For the 11 years that it operated as the KP’s  primary administrative arms, the ASM was personified by its dedicated and highly efficient AWDC member of staff, Elke Ceulemans. She managed most of the work singlehandedly, from the Belgian organization’s headquarters in Antwerp, and on the sidelines of the Intersessional and Plenary meetings, each year in a different country.

“Elke, you have been the embodiment of the ASM, your hard work and dedication has been the engine of the Kimberley Process,” former WDC President Edward Asscher praised Ms. Ceulemans, describing her as the “mainstay of the ASM, and consequently the KP.”

In her many years of service, she fulfilled most of the KP’s day-to-day adminsitrative functions, with the exception of the maintenance of the KP Statistics website. One of the most complex administrative tasks carried out by the KP, it was initially managed by the Canadian representative, who upon his retirement passed the baton onto the government south of the border, the United States, which since then has uninterruptedly headed the Working Group of Statistics (WGS), supported by the International Trade Management Division of the U.S. Census Bureau.
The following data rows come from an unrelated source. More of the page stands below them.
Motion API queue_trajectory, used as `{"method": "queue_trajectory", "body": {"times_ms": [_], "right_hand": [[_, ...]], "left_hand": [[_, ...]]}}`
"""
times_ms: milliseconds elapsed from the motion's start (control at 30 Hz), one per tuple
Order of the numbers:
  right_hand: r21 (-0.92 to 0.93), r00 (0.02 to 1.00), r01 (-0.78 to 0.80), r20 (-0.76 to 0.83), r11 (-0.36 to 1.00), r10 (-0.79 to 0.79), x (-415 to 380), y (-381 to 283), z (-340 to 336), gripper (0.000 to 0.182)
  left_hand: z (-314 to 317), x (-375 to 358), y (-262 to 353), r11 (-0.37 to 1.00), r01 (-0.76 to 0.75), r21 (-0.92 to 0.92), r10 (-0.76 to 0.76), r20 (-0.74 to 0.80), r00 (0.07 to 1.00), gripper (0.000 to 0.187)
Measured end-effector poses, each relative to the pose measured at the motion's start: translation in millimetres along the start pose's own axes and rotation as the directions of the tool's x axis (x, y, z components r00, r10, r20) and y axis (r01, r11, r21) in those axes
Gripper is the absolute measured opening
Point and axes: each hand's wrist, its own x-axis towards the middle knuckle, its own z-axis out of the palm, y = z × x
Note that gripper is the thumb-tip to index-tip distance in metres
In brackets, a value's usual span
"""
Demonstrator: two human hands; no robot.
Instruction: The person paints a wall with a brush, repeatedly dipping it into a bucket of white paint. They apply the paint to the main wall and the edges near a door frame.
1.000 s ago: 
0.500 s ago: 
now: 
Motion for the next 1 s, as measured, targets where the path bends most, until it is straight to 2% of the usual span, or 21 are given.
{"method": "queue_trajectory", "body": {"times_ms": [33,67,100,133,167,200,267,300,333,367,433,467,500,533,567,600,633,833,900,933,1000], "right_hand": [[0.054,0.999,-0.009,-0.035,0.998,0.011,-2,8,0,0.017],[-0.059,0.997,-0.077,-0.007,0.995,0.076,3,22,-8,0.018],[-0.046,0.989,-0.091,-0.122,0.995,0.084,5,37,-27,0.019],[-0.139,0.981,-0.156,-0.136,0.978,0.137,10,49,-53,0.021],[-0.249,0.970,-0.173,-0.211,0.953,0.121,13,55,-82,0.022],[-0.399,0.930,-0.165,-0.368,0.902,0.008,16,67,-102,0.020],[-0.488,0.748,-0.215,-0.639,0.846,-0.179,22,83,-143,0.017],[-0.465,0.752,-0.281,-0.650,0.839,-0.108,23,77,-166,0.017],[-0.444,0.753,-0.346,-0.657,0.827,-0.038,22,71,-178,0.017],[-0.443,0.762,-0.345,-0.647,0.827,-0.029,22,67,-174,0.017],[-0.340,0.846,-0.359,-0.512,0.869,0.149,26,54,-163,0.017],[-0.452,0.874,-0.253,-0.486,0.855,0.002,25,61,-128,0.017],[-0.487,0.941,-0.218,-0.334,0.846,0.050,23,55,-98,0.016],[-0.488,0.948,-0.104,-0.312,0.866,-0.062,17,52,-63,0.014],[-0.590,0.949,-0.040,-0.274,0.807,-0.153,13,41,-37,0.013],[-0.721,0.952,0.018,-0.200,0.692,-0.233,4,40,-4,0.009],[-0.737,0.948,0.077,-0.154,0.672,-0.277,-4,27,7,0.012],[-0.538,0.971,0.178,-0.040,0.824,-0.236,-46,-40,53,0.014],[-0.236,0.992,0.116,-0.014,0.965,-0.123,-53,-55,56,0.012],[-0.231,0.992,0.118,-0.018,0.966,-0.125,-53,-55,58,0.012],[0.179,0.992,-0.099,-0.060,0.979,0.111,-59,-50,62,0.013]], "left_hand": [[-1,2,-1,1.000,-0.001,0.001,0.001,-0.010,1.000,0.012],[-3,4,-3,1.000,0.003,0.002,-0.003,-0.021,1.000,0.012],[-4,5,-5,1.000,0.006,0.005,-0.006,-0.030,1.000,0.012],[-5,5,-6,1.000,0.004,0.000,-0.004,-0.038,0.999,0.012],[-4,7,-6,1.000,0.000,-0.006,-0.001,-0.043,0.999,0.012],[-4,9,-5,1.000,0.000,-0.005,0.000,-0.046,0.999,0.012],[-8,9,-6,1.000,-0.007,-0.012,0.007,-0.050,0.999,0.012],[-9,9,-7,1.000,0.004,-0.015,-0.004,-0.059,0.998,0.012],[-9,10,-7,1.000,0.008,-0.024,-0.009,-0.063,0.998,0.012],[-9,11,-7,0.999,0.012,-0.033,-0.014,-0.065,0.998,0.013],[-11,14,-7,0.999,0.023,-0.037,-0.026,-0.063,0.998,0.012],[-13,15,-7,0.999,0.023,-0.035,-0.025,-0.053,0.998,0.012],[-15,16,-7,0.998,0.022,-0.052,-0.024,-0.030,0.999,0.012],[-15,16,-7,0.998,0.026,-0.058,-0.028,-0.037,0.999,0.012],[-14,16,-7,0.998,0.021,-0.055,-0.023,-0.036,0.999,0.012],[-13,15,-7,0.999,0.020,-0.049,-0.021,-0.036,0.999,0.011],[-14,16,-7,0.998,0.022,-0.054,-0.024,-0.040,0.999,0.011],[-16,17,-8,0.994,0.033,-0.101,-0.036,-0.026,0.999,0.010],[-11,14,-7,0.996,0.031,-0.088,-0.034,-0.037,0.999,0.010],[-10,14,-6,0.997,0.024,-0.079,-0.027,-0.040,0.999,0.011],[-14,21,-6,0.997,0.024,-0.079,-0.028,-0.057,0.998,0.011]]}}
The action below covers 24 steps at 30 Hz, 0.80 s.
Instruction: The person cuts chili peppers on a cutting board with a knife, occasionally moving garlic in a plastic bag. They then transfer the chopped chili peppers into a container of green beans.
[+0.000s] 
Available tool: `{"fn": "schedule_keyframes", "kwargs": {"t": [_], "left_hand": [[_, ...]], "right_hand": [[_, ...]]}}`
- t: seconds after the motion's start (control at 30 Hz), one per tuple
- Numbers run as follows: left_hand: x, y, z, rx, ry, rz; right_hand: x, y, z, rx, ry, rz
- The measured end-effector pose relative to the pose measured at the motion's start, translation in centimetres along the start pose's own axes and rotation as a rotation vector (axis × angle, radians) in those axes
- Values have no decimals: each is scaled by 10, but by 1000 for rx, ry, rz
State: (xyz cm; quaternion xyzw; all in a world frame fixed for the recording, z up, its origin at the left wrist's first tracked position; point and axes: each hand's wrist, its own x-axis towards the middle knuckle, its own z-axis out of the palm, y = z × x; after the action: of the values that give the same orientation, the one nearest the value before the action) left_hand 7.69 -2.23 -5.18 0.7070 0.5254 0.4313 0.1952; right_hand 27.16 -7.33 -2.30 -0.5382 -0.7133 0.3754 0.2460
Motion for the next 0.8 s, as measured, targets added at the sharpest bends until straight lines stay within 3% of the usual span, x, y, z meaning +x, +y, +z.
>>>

Elke Ceulemans, the AWDC employee, who managed the ASM for most the 11 year that it supported the KP’s operation. She is flanked by Ahmed Bin Sulayem (right), the 2024 KP Chair, and Martin Leake, Special Advisor Precious Stones at the DMCC in Dubai.

When she addressed the closing session of the KP Plenary meeting at Victora Falls, Victoria, on November 10, 2023, WDC President Feriel Zerouki invited Ms. Ceulemans to join her on stage. “We all thank you for your stellar professionalism and the kindness you have afforded to us all,” she said. 


The long process of retiring the ASM

The beginning of the end of the ASM’s role within the Kimberley Process was long in coming. It began with the Review and Reform cycle that started in 2017, during which the Ad Hoc Committee overseeing the process established a sub-team to investigate the establishment of a Permanent Secretariat. It was headed by a WDC representative.

The concept proposed by the sub-team was greenlighted at the KP Plenary meeting in New Delhi, India, in November 2019, which appointed a Technical Expert Team (TET) to recommend the location of the headquarters of the future secretariat.

On November 5, 2022, during the Kimberley Process Plenary meeting in Gaborone, Botswana, the TET, which was still chaired by WDC, recommended that Botswana become the site of the prospective KP Permanent Secretariat, which was approved by consensus.

The beginning of a new era. The Kimberley Process’ first Executive Secretary, Bojun Tang, addressing the KP Intersessional in Dubai, UAE, in May 2024. (Photo credit: Kimberley Process)

But the ASM was not yet disbanded, for it took another year before Bojung Tang was recommended by the TET for the position of Secretary General at the KP Plenary at Victoria Falls, Zimbabwe, in November 2023, and before he took up office in Gaborone in April 2024.

Finally, the ASM, once band-aid solution that functioned for more than a decade, could officially be retired.

WDC wishes the new Permanent KP Secretariat and its Executive Secretary the very best of luck. Their success will be that of the entire Kimberley Process.